Landis Portraits: A Series About the People Behind the Plants at the Arboretum - Bruce Kearns

By Nolan Marciniec

Bruce Kearns
Bruce Kearns

Bruce Kearns spends a lot of time just watching his bees going about their business in and out of the hive. “Very cool,” he said. For Bruce, beekeeping has been an enlightening, humbling, and rewarding experience.

Bruce admitted that he “stumbled” onto keeping bees while seeking to make his life more sustainable. Beekeeping somehow seemed part of a master plan, along with installing solar panels, driving an electric vehicle, and raising chickens. Bruce said that vegetable gardening is his next frontier. In the summer of 2019, Anne Frey asked him to work with her in maintaining the Arboretum’s two demonstration hives and to take over when she relocated from the area. Since then, he’s become the Arboretum’s beekeeper, inspecting hives, “supering up,” requeening, and performing a myriad of other tasks – and harvesting honey too. These efforts make possible the sale of Landis’ own honey at both the spring and fall plant sales.

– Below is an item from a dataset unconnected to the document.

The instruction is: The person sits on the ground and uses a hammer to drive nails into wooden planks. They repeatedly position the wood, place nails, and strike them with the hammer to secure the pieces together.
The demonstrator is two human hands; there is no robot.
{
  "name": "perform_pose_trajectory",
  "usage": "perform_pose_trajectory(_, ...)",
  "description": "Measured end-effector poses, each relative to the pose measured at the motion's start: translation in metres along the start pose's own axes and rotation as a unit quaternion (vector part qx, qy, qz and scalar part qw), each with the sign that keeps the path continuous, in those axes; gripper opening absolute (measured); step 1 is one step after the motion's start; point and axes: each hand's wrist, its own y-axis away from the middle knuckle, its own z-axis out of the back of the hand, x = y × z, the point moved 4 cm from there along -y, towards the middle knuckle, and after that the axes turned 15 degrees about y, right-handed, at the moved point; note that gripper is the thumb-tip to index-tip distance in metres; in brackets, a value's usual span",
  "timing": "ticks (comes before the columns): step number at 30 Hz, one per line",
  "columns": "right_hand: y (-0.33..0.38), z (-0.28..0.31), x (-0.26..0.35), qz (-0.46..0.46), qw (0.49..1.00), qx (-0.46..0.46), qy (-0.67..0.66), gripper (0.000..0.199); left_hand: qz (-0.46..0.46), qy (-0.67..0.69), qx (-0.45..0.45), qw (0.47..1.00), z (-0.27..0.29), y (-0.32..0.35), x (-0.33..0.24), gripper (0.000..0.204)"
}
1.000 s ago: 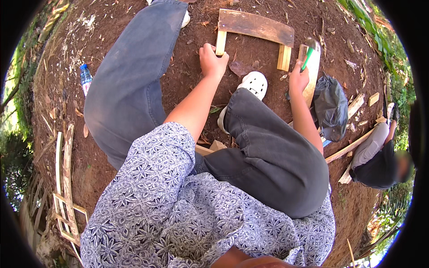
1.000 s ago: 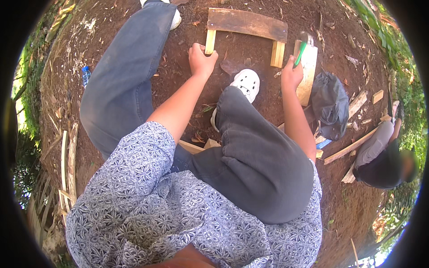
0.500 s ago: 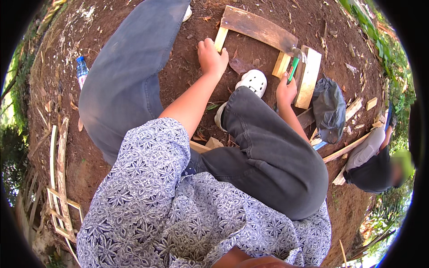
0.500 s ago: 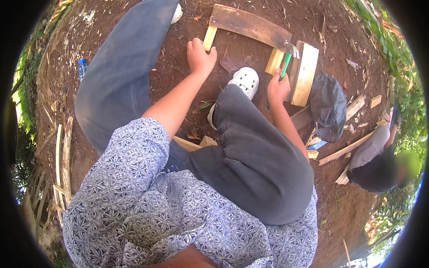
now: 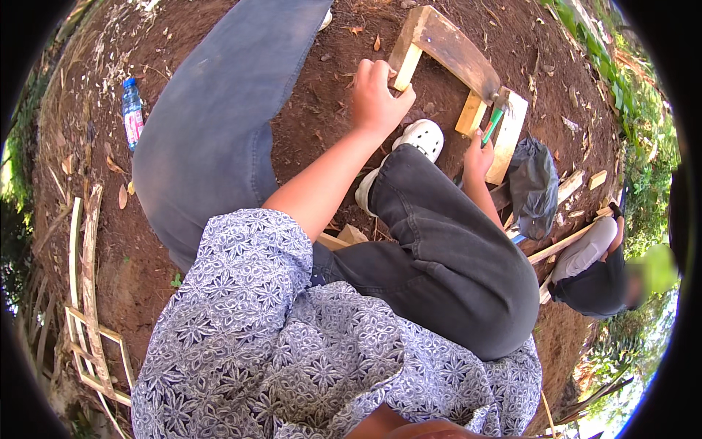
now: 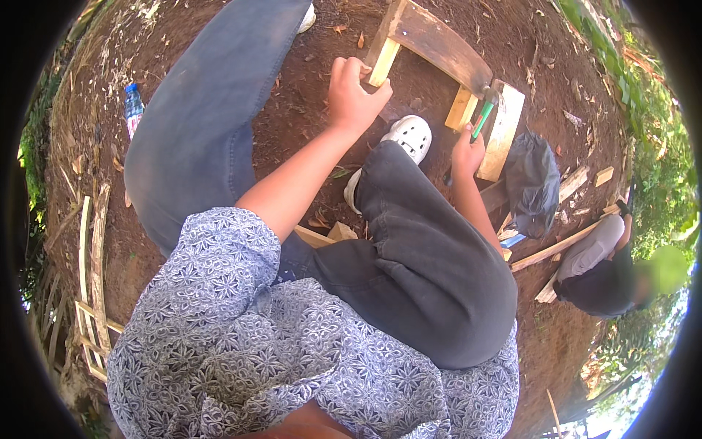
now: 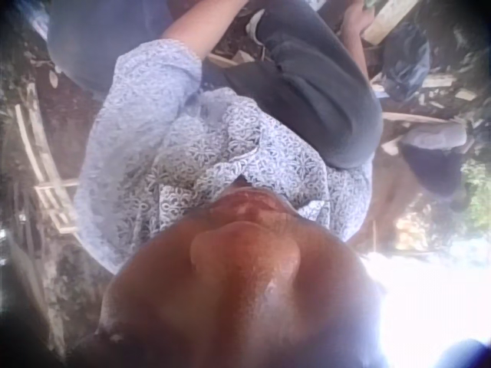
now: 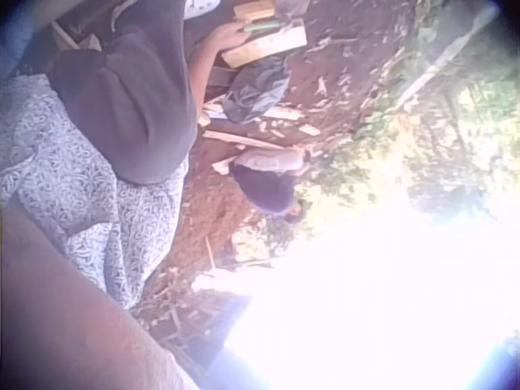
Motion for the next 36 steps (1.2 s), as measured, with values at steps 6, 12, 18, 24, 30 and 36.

Bee hives are a “natural fit” for Landis, Bruce said, since the Arboretum is all about nature. He pointed out that, although a non-native species, honeybees are essential for commercial agriculture in which maintained bee colonies serve as the primary pollinator of crops.

A videogame enthusiast, Bruce described himself as a “sciency guy.” After serving four years in the US Army, he earned a degree in Computer Science from SUNY Polytechnic Institute in Utica. He currently lives in Duanesburg with his wife, Brandy, and two children, Brandon, 12, and Blair, 7, and works as a software engineer for an Albany company. It’s no surprise that the science of beekeeping appealed to him as a “citizen scientist.”

Bruce hopes that the hives at the Arboretum raise awareness and an appreciation of the huge impact that these small insects have on the ecosystem. Beekeeping, he said, is not for everyone. It demands an investment of both time and money, and keeping bees healthy can sometimes be a frustrating task. He noted that most backyard beekeepers give up after three years. But he insisted that, for him, the investment has paid dividends many times over. “Once invested, I am invested,” he said. And bees, he quipped, are vastly more interesting than chickens. “There is always something to learn,” season to season, year after year: a constant challenge to problem solving. Besides, he said, he enjoys just “hanging with fellow beekeepers.”

Bruce has begun to explore the Arboretum beyond the bee yard. He’s taken his family to visit the site of the Great Oak and plans to hike the trails with them. He’s been impressed by the diversity of the plantings at Landis and by the environmental knowledge of director Fred Breglia. He’s looking forward to meeting other members of the Landis community.

Visitors to the Arboretum might spot a white jacketed, veiled person, smoker in hand, concentration focused on one of the hives in the bee yard down the hill from the Greenhouse. He’s doing his part, helping the bees do their part in keeping the balance in nature.